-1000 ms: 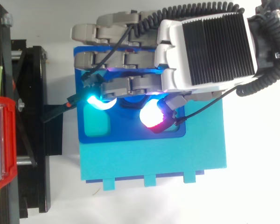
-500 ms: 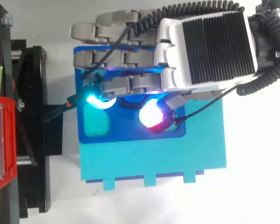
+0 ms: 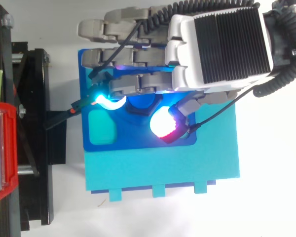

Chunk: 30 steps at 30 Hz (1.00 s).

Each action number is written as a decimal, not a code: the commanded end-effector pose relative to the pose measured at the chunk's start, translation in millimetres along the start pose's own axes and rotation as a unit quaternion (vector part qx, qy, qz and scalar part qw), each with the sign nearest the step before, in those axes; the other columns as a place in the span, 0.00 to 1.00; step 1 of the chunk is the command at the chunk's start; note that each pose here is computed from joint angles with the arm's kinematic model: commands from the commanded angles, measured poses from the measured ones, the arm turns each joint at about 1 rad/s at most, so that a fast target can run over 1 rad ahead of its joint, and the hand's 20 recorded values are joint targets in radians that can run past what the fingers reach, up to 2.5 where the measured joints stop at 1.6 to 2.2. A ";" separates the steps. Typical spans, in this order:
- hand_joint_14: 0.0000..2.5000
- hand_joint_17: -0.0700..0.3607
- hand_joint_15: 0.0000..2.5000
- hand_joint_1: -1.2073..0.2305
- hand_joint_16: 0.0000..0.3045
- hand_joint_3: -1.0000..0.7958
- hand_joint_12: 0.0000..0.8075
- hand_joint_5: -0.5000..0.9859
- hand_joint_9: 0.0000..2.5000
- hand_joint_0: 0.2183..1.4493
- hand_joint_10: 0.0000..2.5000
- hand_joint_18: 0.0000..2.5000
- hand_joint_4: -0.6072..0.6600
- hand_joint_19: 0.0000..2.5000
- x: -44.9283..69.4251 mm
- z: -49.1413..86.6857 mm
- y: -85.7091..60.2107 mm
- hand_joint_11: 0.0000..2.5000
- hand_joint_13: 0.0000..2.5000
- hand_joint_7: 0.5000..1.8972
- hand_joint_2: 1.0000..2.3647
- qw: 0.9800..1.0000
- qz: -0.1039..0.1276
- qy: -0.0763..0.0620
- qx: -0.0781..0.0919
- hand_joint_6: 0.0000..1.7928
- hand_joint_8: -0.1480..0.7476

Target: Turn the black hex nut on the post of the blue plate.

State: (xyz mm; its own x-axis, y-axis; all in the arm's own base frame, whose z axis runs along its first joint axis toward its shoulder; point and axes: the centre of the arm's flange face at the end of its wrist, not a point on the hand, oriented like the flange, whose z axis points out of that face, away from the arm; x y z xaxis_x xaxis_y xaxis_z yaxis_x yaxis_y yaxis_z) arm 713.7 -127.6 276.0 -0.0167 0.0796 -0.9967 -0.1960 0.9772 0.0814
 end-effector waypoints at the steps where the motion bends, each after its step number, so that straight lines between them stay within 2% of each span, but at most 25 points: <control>1: 0.00 0.37 0.01 0.36 0.13 0.28 0.34 0.26 0.08 0.19 0.00 0.06 0.78 0.09 0.2 -0.3 -0.3 0.17 0.03 0.40 0.00 1.000 0.000 0.000 0.000 0.28 0.23; 10: 0.00 0.37 0.01 0.38 0.13 0.28 0.33 0.28 0.09 0.19 0.00 0.06 0.79 0.09 -0.2 0.2 -0.4 0.18 0.03 0.44 0.00 1.000 0.000 -0.002 0.000 0.28 0.23; 21: 0.00 0.38 0.01 0.40 0.14 0.28 0.34 0.28 0.09 0.17 0.00 0.07 0.80 0.09 0.2 -0.3 -0.3 0.20 0.03 0.44 0.00 1.000 0.000 0.000 0.000 0.28 0.23; 30: 0.00 0.39 0.01 0.42 0.15 0.28 0.36 0.28 0.08 0.15 0.04 0.08 0.81 0.09 -0.9 -1.4 -2.9 0.16 0.04 0.43 0.00 1.000 -0.001 -0.001 -0.005 0.28 0.24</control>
State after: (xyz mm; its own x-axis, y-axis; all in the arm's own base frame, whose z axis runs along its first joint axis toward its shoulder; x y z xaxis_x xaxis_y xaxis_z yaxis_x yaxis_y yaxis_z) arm 713.0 -129.9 276.3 -0.0160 0.0788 -0.9968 -0.2027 0.9759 0.0804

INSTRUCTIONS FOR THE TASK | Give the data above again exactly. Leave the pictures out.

RESPONSE AREA |
-1000 ms: 
-500 ms: 
+0 ms: 

Chunk: 30 steps at 30 Hz (1.00 s).

Each action number is written as a decimal, not a code: the commanded end-effector pose relative to the pose measured at the chunk's start, translation in millimetres along the start pose's own axes and rotation as a unit quaternion (vector part qx, qy, qz and scalar part qw), each with the sign nearest the step before, in those axes; the other columns as a place in the span, 0.00 to 1.00; step 1 of the chunk is the command at the chunk's start; note that each pose here is computed from joint angles with the arm's kinematic model: commands from the commanded angles, measured poses from the measured ones, the arm turns each joint at about 1 rad/s at most, so that a fast target can run over 1 rad ahead of its joint, and the hand's 20 recorded values are joint targets in radians that can run past what the fingers reach, up to 2.5 where the measured joints stop at 1.6 to 2.2. A ";" separates the steps. Typical spans, in this order:
- hand_joint_14: 0.0000..2.5000
- hand_joint_17: -0.0700..0.3607
- hand_joint_15: 0.0000..2.5000
- hand_joint_1: -1.2073..0.2305
- hand_joint_16: 0.0000..0.3045
- hand_joint_3: -1.0000..0.7958
- hand_joint_12: 0.0000..0.8075
- hand_joint_5: -0.5000..0.9859
- hand_joint_9: 0.0000..2.5000
- hand_joint_0: 0.2183..1.4493
- hand_joint_10: 0.0000..2.5000
- hand_joint_18: 0.0000..2.5000
- hand_joint_4: -0.6072..0.6600
- hand_joint_19: 0.0000..2.5000
- x: -44.9283..69.4251 mm
- z: -49.1413..86.6857 mm
- y: -85.7091..60.2107 mm
- hand_joint_11: 0.0000..2.5000
- hand_joint_13: 0.0000..2.5000
- hand_joint_7: 0.5000..1.8972
- hand_joint_2: 1.0000..2.3647
- qw: 0.9800..1.0000
- qz: -0.1039..0.1276
- qy: -0.0763..0.0620
- qx: -0.0781..0.0919
- hand_joint_6: 0.0000..1.7928
- hand_joint_8: -0.1480..0.7476

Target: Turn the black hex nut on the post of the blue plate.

State: (xyz mm; its own x-axis, y-axis; all in the arm's own base frame, whose z axis runs along its first joint axis toward its shoulder; point and axes: the centre of the arm's flange face at the end of its wrist, not a point on the hand, oriented like the flange, whose z axis points out of that face, away from the arm; x y z xaxis_x xaxis_y xaxis_z yaxis_x yaxis_y yaxis_z) arm 713.7 -127.6 276.0 -0.0167 0.0796 -0.9967 -0.1960 0.9772 0.0814
 end-effector waypoints at the steps where the motion bends, each after its step number, so that straight lines between them stay within 2% of each span, but at most 25 points: <control>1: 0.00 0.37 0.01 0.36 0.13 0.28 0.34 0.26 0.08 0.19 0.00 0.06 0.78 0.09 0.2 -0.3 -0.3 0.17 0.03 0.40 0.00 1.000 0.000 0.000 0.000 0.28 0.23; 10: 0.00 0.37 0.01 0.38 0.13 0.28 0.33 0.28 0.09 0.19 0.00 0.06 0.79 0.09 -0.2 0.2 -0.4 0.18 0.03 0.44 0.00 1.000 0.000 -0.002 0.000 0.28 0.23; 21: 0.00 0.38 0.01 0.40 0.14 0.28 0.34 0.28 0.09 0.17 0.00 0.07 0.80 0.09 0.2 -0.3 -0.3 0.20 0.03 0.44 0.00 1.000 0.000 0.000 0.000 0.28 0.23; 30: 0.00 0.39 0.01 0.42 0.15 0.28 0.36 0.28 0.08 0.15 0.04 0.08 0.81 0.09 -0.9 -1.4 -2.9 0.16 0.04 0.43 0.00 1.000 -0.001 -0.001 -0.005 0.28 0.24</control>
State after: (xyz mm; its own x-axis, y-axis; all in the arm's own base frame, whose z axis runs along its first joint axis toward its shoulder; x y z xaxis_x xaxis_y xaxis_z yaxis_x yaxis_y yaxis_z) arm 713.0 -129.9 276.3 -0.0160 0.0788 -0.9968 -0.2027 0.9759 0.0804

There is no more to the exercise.